What you are asked to do:
Under this line is a listing; return exactly the lines starting at the one with "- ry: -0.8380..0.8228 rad" and running down to the one with "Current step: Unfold", and leave out its pictures.

Data records:
[Start of section]

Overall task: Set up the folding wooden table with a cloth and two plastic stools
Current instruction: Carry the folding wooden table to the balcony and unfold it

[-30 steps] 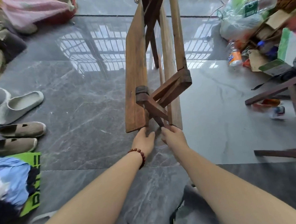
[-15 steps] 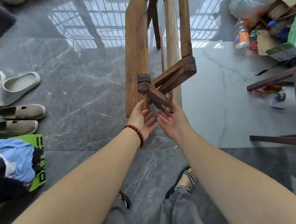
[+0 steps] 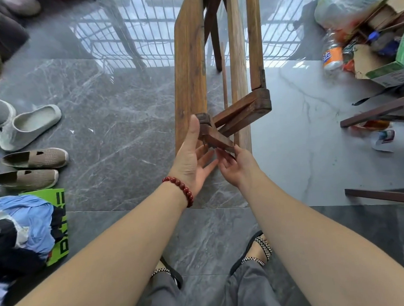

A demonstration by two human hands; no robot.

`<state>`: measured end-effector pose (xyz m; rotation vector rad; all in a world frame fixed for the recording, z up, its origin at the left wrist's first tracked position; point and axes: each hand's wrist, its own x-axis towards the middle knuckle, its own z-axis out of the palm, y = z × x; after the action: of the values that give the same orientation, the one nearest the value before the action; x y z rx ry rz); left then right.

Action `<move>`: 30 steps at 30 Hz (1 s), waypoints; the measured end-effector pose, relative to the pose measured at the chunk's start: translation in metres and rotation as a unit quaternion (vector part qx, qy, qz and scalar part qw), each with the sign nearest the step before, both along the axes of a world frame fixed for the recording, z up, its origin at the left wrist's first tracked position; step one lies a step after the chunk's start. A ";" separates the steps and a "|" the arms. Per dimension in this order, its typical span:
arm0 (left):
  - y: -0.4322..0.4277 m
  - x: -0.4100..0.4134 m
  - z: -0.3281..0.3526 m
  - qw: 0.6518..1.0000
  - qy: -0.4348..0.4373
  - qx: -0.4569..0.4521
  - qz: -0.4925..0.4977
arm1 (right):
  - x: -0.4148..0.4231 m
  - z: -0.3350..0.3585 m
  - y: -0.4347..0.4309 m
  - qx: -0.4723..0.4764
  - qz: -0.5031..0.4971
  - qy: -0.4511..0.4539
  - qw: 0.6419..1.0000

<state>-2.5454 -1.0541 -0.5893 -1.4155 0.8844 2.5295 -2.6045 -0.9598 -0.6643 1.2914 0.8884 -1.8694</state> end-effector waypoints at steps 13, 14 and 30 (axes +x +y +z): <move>0.003 -0.006 0.008 1.000 -0.013 -0.003 0.004 | -0.012 -0.010 0.004 -0.008 -0.158 -0.026 0.987; 0.001 -0.006 0.007 1.000 -0.016 -0.011 -0.003 | -0.013 -0.009 0.004 -0.002 -0.157 -0.029 0.987; -0.005 -0.013 0.011 0.988 -0.041 -0.148 -0.007 | -0.014 0.009 0.006 0.035 -0.224 -0.036 0.973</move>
<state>-2.5584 -1.0589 -0.5779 -1.5707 1.2918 2.3852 -2.6184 -0.9538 -0.6554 1.7018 0.6673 -2.1269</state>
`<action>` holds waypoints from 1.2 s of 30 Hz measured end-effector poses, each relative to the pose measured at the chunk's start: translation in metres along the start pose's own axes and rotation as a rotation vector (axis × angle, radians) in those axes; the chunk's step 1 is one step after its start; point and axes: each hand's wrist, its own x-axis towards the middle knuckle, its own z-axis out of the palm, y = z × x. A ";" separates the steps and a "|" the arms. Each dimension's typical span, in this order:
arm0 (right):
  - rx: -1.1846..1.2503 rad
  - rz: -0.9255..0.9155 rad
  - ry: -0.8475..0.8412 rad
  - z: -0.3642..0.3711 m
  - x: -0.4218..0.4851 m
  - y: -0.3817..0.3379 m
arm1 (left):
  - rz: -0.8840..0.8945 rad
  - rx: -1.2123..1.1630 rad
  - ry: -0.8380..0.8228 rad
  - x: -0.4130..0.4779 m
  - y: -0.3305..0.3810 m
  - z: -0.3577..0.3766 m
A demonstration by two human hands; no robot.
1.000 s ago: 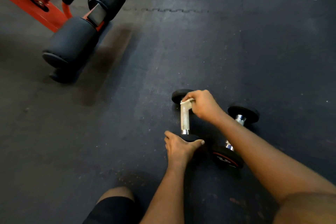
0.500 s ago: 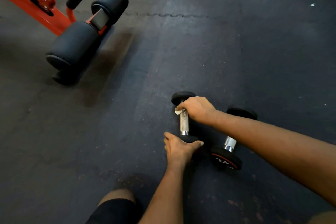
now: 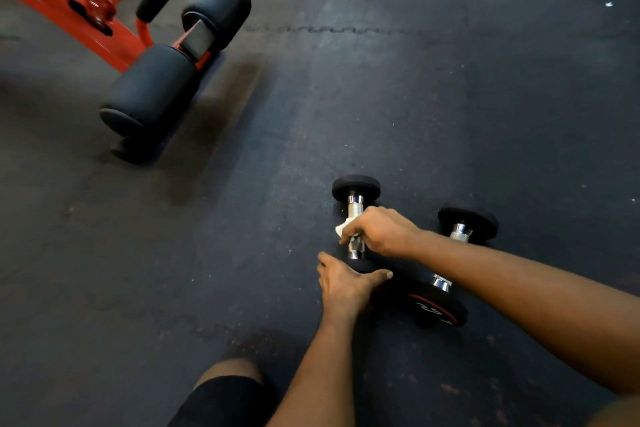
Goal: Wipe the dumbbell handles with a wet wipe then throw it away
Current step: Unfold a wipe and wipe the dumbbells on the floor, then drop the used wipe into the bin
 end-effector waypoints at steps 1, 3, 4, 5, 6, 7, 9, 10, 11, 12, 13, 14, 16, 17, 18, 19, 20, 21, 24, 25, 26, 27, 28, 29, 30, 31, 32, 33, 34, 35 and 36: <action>0.006 -0.004 0.005 0.001 -0.003 0.000 | 0.001 0.003 -0.002 -0.002 0.002 -0.001; 0.030 0.013 0.023 0.002 -0.007 0.003 | 0.001 0.011 -0.015 -0.004 0.004 -0.002; 0.060 0.035 0.027 0.003 -0.010 0.004 | -0.002 0.012 -0.019 -0.004 0.004 -0.002; 0.111 0.061 0.034 0.002 -0.012 0.005 | -0.003 0.008 -0.019 -0.005 0.005 -0.003; 0.181 0.085 0.058 0.002 -0.014 0.007 | 0.001 0.004 -0.014 -0.006 0.006 -0.003; 0.242 0.108 0.099 0.002 -0.015 0.009 | 0.006 0.007 -0.009 -0.007 0.006 -0.004; 0.314 0.168 0.223 0.003 -0.018 0.017 | 0.012 0.028 0.012 -0.007 0.007 -0.002; 0.334 0.209 0.294 0.003 -0.019 0.021 | 0.014 0.040 0.024 -0.006 0.008 -0.001; 0.349 0.254 0.359 0.005 -0.022 0.024 | 0.015 0.048 0.031 -0.006 0.008 0.001; 0.373 0.291 0.409 0.007 -0.025 0.026 | 0.016 0.056 0.034 -0.006 0.008 0.002; 0.410 0.319 0.445 0.010 -0.030 0.028 | 0.015 0.056 0.029 -0.006 0.008 0.003; 0.475 0.345 0.472 0.011 -0.034 0.027 | 0.006 0.051 0.017 -0.005 0.007 0.003; 0.627 0.400 0.543 0.010 -0.044 0.020 | -0.014 0.067 -0.059 -0.006 0.011 -0.004; 0.673 0.430 0.576 0.007 -0.051 0.013 | -0.017 0.116 -0.118 -0.009 0.014 -0.009; 0.689 0.463 0.602 0.002 -0.056 0.003 | -0.010 0.190 -0.160 -0.013 0.019 -0.017; 0.710 0.494 0.620 -0.001 -0.061 -0.007 | 0.020 0.258 -0.167 -0.019 0.026 -0.026; 0.749 0.523 0.634 -0.004 -0.068 -0.018 | 0.074 0.286 -0.138 -0.027 0.034 -0.038; 0.802 0.550 0.632 -0.013 -0.077 -0.036 | 0.149 0.266 -0.087 -0.037 0.045 -0.059; 0.837 0.579 0.618 -0.048 -0.107 -0.088 | 0.287 0.195 -0.057 -0.075 0.084 -0.117; 0.818 0.579 0.624 -0.062 -0.116 -0.102 | 0.307 0.182 -0.067 -0.092 0.098 -0.138; 0.796 0.584 0.624 -0.086 -0.129 -0.124 | 0.316 0.178 -0.066 -0.113 0.114 -0.166; 0.783 0.594 0.618 -0.111 -0.141 -0.147 | 0.316 0.162 -0.063 -0.135 0.130 -0.192; 0.773 0.598 0.612 -0.134 -0.152 -0.166 | 0.321 0.143 -0.062 -0.157 0.142 -0.214; 0.772 0.592 0.608 -0.155 -0.161 -0.184 | 0.328 0.129 -0.061 -0.176 0.153 -0.234; 0.770 0.581 0.608 -0.180 -0.169 -0.204 | 0.343 0.115 -0.051 -0.194 0.165 -0.257; 0.777 0.567 0.606 -0.213 -0.180 -0.230 | 0.359 0.109 -0.043 -0.216 0.182 -0.287; 0.775 0.553 0.613 -0.239 -0.190 -0.254 | 0.376 0.103 -0.034 -0.236 0.194 -0.310; 0.771 0.532 0.623 -0.273 -0.202 -0.281 | 0.392 0.095 -0.020 -0.260 0.211 -0.339; 0.759 0.519 0.629 -0.299 -0.210 -0.304 | 0.414 0.094 -0.005 -0.282 0.226 -0.364; 0.769 0.508 0.633 -0.324 -0.220 -0.327 | 0.429 0.089 0.005 -0.306 0.240 -0.389; 0.773 0.490 0.635 -0.351 -0.231 -0.352 | 0.450 0.079 0.025 -0.330 0.255 -0.416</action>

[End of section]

Answer space:
  - ry: -0.8380..0.8228 rad
  - x: -0.4130..0.4779 m
  - y: -0.3305..0.3810 m
  - z: -0.3577..0.3766 m
A demonstration by two human hands; no robot.
1.000 s ago: 
0.500 s ago: 
now: 
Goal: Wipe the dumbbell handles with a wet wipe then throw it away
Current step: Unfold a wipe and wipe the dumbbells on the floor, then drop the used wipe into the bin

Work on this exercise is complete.